- **GOAL OF THE EXERCISE**
List each line of the data that holds the string "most", please.

- **Records excerpted from a collection**
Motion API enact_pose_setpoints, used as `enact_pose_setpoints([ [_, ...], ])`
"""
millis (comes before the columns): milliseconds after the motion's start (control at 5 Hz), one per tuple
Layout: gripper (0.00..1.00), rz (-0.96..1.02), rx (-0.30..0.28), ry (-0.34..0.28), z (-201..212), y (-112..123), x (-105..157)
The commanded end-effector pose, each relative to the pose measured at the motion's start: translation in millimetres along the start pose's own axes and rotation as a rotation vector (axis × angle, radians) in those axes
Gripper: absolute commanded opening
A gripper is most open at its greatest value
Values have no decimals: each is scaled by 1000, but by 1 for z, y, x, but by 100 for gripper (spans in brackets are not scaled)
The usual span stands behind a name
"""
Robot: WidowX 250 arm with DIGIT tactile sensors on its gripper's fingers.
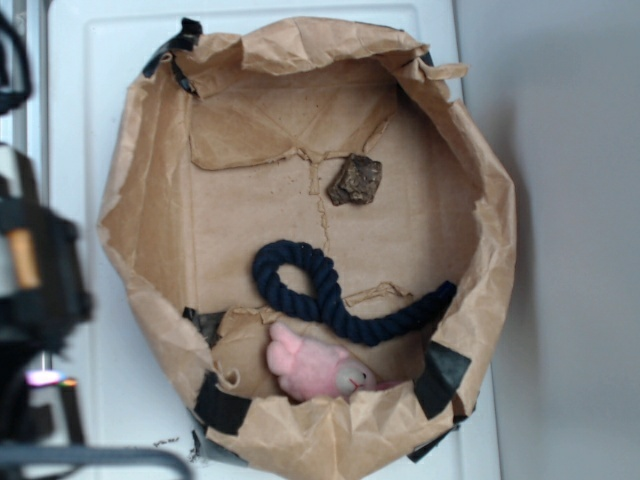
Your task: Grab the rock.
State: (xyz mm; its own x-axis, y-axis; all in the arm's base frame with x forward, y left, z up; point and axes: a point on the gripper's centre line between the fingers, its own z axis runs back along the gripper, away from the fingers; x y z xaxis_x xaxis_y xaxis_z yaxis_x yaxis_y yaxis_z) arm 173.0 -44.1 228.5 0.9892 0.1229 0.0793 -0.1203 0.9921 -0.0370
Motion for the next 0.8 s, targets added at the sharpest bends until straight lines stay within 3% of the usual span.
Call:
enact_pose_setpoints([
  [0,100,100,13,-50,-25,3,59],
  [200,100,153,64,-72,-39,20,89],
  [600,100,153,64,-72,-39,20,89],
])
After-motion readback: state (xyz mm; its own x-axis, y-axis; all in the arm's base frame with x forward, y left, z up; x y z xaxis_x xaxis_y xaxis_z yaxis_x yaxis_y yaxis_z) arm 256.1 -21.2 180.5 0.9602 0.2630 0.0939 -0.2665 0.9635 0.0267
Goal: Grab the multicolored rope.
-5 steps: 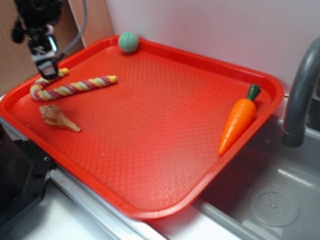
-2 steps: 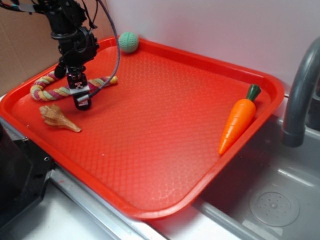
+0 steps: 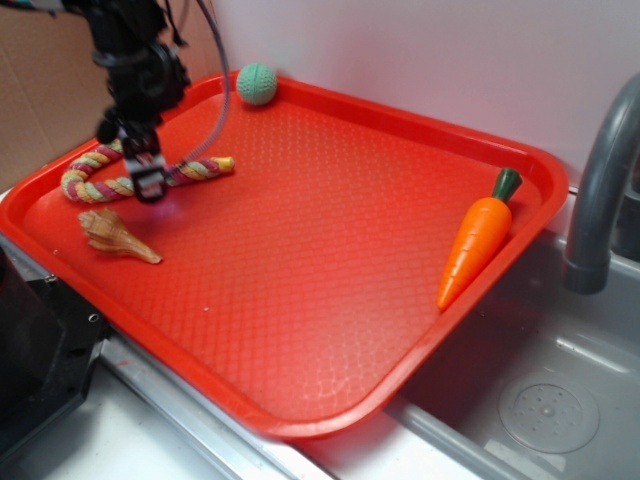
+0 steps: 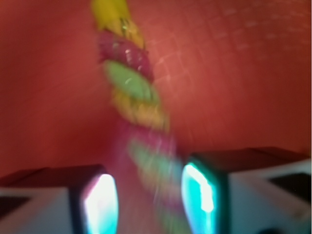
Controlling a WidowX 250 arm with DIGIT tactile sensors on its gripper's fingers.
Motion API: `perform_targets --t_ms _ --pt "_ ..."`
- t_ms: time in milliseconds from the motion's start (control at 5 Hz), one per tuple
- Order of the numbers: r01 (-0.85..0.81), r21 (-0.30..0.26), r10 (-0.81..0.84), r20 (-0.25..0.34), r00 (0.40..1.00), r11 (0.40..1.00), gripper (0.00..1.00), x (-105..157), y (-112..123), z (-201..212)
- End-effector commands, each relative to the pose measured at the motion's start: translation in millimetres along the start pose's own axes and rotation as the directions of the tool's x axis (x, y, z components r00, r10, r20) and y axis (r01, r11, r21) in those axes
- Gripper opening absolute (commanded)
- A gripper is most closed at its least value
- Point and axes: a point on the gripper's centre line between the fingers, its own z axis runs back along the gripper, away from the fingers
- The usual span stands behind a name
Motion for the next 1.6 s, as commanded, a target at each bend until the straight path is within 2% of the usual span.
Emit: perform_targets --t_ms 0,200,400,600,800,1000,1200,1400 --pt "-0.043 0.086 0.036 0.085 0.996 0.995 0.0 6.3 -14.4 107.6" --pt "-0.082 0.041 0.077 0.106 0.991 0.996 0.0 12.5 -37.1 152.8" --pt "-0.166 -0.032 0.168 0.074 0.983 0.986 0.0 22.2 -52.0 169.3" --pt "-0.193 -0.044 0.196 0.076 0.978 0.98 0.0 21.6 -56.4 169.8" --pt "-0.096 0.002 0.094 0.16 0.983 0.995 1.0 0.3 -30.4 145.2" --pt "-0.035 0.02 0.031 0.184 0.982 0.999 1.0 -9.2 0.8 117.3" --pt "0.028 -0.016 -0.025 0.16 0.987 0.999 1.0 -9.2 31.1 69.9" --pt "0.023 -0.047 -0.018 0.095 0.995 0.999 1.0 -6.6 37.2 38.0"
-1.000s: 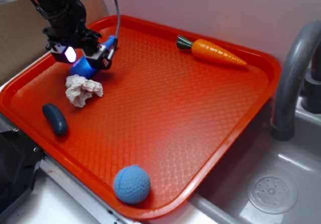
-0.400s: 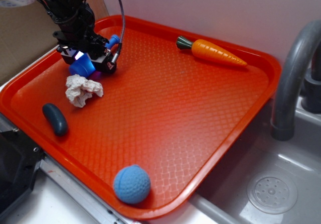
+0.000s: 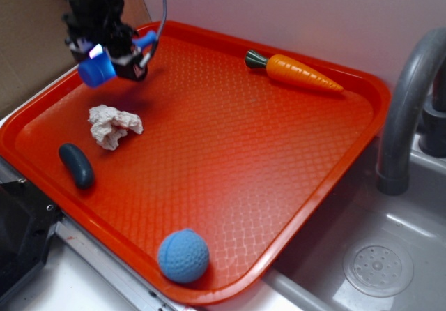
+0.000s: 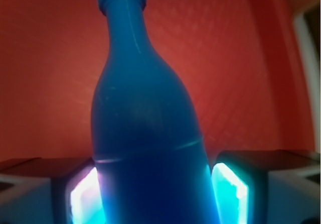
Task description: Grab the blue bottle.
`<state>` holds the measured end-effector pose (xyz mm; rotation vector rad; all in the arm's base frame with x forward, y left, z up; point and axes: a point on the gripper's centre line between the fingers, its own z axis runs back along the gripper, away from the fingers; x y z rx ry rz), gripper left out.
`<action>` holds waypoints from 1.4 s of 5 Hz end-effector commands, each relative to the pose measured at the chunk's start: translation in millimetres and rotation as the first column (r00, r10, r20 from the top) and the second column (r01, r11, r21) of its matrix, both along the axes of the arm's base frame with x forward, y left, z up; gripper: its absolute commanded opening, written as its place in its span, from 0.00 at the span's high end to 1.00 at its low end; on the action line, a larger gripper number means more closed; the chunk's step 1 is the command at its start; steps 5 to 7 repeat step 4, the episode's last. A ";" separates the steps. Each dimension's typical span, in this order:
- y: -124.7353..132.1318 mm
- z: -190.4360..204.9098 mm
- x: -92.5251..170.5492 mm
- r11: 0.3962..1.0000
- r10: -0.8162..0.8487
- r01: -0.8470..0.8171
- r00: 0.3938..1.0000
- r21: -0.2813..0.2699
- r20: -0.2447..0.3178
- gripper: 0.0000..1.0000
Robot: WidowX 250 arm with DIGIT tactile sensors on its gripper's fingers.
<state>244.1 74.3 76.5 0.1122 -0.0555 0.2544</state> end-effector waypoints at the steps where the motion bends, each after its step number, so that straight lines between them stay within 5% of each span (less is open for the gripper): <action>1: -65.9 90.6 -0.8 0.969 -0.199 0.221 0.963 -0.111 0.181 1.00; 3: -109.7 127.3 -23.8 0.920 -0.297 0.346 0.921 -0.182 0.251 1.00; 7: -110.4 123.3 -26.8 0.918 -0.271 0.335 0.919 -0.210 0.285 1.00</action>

- **SOLUTION TO THIS TASK**
A gripper is most open at its greatest value
- A gripper is most closed at its least value

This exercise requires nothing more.